**About this exercise:** Line by line, transcribe the listing below exactly.

**Dataset extract:**
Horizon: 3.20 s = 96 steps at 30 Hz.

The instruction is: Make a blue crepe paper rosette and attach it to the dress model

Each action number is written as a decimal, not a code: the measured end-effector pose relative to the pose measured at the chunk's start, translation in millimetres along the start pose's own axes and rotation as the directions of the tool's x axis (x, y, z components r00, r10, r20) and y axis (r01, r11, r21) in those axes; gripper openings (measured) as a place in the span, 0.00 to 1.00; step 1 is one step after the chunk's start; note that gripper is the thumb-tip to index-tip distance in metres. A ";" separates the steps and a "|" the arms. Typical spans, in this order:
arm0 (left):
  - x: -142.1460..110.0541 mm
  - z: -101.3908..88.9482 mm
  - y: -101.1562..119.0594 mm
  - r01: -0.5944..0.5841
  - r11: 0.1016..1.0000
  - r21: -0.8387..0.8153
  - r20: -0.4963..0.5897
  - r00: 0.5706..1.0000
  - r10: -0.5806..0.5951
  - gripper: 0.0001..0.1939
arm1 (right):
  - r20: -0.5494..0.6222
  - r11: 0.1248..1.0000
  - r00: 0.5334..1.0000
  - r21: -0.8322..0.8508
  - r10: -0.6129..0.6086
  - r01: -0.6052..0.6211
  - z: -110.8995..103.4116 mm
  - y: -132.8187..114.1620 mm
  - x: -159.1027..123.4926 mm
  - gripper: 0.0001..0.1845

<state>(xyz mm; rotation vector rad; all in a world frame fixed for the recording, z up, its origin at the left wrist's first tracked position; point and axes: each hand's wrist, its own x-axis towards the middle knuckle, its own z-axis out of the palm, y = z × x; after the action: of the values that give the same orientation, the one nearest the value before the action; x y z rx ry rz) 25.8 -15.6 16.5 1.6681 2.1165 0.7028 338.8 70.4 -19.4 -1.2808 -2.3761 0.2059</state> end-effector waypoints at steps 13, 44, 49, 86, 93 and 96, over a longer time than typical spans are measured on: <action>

**Response area:**
Horizon: 3.20 s = 96 steps at 30 Hz.

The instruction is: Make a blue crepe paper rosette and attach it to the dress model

Each action number is written as a decimal, not a code: the measured end-effector pose relative to the pose measured at the chunk's start, translation in millimetres along the start pose's own axes and rotation as the directions of the tool's x axis (x, y, z components r00, r10, r20) and y axis (r01, r11, r21) in those axes; gripper openings (measured) as a place in the span, 0.00 to 1.00; step 1 is one step after the chunk's start; note that gripper is the thumb-tip to index-tip distance in metres. A ";" separates the steps and a "|" the arms. Typical spans, in this order:
arm0 (left):
  - x: -142.1460..110.0541 mm
  - z: -101.3908..88.9482 mm
  - y: -101.1562..119.0594 mm
  - r01: -0.5944..0.5841
  - r11: 0.1016..1.0000
  - r21: -0.8387..0.8153
  - r20: -0.4963..0.5897
  - r00: 0.5706..1.0000
  - r10: -0.5806..0.5951
  - gripper: 0.0001..0.1939
arm1 (right):
  - r20: -0.5494..0.6222
  - r11: 0.1248..1.0000
  - r00: 0.5334..1.0000
  - r21: -0.8322..0.8508
  - r10: -0.6129..0.6086
  - r01: -0.6052..0.6211
  - z: -110.8995..103.4116 mm
  - y: -132.8187..114.1620 mm
  - x: -159.1027..123.4926 mm
  - gripper: 0.0001..0.1845

<state>(xyz mm; rotation vector rad; all in a world frame fixed for the recording, z up, its origin at the left wrist's first tracked position; point and axes: each hand's wrist, its own x-axis towards the middle knuckle, its own z-axis out of the palm, y = z × x; after the action: of the values that give the same orientation, the one nearest the value before the action; x y z rx ry rz) 25.8 -15.6 16.5 1.6681 2.1165 0.7028 338.8 70.4 -19.4 -1.2808 -2.3761 0.2059</state> end-effector waypoints at steps 13, 44, 49, 86, 93 and 96, over a longer time than typical spans are measured on: <action>

No more output is required for this exercise.